Returning to normal activities is such a help toward feeling like a more normal person. I think I'm done talking about the accident. Talking about just makes me feel queasy and jittery again.

xh has been kind of weird the last couple of days. But I suspect it's just stress. He doesn't handle it well. Unfortunately, I was still really messed up yesterday, and was in tears, taking everything he said very personally. But I'm human, I'm allowed to get worked up, and I'm not going to feel badly for that. I suspect he was distant and weird because I was feeling needy. But I don't know.

Actually, the day of the accident he did pretty well. He skipped a class for me, and didn't resort to yelling at me or being angry with me about it. He did complain a lot about not having any time, but that's okay. He even stopped and gave me a hug when I randomly broke down and cried in Target.

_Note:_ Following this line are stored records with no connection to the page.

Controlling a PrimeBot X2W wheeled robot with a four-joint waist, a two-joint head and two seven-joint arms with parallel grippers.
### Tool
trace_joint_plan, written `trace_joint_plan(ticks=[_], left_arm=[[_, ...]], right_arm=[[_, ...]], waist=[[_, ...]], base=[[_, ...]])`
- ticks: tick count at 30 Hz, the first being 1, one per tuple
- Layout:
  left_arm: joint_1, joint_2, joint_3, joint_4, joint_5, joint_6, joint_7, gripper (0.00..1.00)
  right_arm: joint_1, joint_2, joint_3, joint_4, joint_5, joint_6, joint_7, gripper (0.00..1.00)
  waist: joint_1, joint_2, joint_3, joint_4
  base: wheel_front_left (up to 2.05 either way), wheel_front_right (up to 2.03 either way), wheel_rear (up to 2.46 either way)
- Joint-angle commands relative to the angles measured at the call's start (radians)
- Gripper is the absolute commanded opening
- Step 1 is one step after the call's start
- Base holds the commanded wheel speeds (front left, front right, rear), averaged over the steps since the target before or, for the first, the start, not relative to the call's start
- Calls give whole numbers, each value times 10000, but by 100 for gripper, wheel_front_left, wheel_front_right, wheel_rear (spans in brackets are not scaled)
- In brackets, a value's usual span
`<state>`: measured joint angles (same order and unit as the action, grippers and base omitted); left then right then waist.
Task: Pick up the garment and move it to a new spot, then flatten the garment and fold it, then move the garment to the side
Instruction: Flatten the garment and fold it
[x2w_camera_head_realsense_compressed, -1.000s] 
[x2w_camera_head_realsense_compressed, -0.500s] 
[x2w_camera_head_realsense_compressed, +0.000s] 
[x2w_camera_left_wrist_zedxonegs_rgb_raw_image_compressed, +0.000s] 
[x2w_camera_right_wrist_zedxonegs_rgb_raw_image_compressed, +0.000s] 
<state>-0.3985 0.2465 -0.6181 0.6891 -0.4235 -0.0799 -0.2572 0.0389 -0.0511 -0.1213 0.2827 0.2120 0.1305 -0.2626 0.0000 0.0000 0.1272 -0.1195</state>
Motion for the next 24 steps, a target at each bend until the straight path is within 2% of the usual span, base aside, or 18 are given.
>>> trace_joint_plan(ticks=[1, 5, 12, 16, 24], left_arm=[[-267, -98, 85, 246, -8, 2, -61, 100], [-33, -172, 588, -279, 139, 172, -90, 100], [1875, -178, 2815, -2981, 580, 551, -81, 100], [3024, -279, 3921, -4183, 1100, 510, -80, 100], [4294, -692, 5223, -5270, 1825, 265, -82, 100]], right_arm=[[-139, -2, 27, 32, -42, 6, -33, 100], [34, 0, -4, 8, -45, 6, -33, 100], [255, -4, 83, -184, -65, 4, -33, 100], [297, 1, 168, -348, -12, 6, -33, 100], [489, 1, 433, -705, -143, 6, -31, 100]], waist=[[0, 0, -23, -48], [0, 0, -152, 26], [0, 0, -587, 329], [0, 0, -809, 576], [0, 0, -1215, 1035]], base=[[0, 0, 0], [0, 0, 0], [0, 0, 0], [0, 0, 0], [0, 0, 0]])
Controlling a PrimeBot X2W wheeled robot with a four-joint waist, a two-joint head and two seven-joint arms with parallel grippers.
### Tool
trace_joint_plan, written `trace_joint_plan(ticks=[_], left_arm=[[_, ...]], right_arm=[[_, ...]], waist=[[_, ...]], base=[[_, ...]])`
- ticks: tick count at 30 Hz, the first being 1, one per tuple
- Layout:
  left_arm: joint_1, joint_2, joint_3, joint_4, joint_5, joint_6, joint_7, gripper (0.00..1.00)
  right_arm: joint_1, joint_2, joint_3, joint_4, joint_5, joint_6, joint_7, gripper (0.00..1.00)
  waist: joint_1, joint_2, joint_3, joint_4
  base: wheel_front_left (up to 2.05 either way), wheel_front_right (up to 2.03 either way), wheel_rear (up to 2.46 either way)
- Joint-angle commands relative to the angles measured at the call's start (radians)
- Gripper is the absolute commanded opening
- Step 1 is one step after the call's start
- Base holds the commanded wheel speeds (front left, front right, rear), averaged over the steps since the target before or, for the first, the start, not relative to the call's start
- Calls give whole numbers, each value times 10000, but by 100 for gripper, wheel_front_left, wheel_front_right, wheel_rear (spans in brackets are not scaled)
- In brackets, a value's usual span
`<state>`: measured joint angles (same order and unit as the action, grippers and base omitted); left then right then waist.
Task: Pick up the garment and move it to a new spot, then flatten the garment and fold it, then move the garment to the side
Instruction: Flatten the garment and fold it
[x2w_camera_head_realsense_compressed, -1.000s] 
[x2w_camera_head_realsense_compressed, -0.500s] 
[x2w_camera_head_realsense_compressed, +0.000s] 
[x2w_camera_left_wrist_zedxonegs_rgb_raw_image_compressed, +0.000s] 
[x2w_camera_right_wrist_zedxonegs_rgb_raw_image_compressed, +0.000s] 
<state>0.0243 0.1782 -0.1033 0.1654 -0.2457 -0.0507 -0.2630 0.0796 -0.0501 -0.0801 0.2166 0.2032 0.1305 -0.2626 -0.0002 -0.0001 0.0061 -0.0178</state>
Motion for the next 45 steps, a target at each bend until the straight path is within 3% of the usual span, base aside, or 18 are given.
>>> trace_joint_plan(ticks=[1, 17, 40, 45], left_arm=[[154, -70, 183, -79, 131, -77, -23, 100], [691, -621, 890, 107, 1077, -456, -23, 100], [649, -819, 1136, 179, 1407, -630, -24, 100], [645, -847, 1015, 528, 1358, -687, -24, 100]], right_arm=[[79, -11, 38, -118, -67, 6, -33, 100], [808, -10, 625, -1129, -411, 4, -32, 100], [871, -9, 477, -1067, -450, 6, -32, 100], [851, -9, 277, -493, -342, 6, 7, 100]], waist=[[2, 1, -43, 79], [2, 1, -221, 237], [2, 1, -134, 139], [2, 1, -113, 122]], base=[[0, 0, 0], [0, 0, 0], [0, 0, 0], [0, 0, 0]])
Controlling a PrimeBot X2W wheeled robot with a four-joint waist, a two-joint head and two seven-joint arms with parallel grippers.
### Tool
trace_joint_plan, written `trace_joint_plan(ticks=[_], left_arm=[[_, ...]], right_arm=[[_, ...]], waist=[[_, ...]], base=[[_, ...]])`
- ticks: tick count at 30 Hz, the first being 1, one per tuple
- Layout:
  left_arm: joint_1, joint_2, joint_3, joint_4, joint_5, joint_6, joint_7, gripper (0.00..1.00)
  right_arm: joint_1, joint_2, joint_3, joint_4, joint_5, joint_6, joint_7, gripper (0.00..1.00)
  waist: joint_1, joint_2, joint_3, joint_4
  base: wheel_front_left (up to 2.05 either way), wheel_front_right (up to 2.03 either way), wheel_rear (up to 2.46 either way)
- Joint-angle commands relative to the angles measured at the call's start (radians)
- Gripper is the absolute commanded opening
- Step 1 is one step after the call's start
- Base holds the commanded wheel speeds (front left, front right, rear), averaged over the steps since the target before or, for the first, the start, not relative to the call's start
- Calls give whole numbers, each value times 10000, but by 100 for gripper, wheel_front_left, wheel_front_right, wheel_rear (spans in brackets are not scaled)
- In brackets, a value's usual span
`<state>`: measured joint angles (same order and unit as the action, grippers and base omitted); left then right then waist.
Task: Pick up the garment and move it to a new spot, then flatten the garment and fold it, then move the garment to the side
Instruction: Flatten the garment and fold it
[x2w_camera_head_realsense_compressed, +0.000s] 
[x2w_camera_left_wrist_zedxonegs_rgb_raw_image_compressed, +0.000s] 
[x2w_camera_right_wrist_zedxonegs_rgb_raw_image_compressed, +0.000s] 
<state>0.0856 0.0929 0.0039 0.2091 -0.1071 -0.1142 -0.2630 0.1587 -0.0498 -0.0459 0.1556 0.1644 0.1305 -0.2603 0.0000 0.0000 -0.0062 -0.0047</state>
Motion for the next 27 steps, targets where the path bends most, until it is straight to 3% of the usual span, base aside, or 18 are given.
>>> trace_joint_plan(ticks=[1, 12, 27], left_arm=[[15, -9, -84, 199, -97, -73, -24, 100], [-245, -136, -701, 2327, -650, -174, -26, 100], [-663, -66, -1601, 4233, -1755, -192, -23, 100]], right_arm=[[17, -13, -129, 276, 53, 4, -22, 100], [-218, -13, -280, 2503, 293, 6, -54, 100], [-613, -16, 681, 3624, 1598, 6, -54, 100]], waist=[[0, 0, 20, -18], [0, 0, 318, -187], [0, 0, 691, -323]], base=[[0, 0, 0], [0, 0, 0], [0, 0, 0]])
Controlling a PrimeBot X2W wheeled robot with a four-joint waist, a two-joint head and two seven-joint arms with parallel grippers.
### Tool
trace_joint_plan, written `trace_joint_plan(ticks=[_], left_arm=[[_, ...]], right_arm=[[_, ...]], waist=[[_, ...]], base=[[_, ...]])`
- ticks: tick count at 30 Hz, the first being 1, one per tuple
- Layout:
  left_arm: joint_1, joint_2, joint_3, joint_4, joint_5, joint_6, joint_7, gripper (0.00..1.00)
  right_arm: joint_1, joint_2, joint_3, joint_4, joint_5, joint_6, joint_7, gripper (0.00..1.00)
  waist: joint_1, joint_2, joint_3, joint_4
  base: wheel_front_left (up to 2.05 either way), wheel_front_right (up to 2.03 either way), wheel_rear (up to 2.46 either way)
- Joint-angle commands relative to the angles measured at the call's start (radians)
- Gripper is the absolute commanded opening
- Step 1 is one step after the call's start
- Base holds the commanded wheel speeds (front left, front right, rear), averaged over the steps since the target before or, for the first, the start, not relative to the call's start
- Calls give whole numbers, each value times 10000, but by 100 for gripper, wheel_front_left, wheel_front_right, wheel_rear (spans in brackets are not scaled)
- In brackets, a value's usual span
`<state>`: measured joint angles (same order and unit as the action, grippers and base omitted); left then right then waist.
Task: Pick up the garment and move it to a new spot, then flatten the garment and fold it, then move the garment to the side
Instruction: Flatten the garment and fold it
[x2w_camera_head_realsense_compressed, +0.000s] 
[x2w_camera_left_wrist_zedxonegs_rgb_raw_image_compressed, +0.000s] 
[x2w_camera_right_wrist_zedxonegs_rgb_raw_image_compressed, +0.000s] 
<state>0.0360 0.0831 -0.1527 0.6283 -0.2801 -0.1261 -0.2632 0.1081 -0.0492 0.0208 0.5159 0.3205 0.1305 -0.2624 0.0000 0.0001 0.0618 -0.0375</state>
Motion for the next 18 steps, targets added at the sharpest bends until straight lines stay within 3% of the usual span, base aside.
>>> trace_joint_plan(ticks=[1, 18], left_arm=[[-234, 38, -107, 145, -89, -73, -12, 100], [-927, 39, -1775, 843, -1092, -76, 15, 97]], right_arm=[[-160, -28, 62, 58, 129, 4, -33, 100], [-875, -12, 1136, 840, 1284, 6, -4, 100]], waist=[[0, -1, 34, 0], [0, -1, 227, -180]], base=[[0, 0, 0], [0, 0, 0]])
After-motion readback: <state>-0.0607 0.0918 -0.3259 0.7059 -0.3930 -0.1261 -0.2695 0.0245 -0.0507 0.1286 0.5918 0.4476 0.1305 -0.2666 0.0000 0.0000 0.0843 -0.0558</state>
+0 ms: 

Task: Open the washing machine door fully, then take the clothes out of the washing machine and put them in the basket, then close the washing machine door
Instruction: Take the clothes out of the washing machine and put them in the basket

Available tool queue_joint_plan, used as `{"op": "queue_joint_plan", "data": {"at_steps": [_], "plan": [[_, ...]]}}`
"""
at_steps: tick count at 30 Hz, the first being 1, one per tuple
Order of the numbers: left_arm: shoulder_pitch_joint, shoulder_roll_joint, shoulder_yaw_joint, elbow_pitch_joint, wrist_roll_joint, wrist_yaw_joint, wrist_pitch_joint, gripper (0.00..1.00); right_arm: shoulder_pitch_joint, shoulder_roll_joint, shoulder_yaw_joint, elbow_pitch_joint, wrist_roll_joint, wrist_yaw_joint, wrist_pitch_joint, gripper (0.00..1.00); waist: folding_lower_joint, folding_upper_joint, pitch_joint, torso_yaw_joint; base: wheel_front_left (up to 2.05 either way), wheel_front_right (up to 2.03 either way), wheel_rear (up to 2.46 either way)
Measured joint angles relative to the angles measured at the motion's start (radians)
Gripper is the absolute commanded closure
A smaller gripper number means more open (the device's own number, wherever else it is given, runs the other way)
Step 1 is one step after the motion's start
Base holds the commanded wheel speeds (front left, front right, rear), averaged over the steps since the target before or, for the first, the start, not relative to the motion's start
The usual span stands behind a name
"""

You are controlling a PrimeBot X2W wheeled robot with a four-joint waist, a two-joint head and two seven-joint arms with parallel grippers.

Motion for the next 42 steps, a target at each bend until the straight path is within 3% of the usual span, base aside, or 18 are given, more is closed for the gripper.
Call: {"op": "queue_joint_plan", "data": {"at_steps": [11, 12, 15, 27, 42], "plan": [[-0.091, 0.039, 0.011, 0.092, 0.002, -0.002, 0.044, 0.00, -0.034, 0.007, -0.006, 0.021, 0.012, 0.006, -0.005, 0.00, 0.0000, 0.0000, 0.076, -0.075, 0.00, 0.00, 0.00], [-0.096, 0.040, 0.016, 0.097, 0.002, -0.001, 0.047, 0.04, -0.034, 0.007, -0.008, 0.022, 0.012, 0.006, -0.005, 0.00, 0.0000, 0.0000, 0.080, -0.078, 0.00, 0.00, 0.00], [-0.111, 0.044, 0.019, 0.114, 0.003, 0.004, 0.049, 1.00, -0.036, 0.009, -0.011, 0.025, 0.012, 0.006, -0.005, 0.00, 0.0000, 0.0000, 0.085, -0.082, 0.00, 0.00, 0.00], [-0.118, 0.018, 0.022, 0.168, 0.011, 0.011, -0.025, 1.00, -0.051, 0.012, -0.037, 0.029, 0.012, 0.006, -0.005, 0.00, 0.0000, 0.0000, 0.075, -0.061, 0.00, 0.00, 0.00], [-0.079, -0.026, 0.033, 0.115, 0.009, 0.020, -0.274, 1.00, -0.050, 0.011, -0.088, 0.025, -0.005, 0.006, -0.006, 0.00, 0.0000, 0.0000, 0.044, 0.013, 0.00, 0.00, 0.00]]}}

I've been careful not to expect him to do the whole "Oh my god you were in an accident, I'm sorry, I realize I love you forever!" type of reaction, lol. Actually, I knew he wouldn't do that anyway. And, even though I've felt incredibly needy (as I'm sure he's noticed), I don't expect him to do anything about it.

Other random thoughts...

This past weekend (before my wreck), we had a really good time. We hung out most of the weekend. xh was even feeling something...he said he had the urge to "do something nice" or that he wanted to buy me something. It was very sweet. He also said he was resisting that urge, and was enjoying our time together "too much".

I did ask him why. I was careful not to be accusatory or anything, and tend to only talk about these things when he brings them up. I was just genuinely curious. He said now wasn't the time, and his head still wasn't clear enough for him to date anyone. I told him that was fine, and he needed to do what was best for him. And I really do mean that. \:\)

Also, I've noticed I get the insane urge to snoop when things seem to be going well between us. It's like I'm trying to find a reason to get mad at him when we move closer. sigh

He did tell me again the other day that it's too bad we won't be able to have another baby together. He would love to give the baby a full sibling--and he thinks I'm an excellent mom. ;\)

One interesting thing I've noticed. We rarely fight over the baby or how to take care of him. I actually expected more friction, since I'd always heard kids make things worse. I've been pleasantly surprised the last year.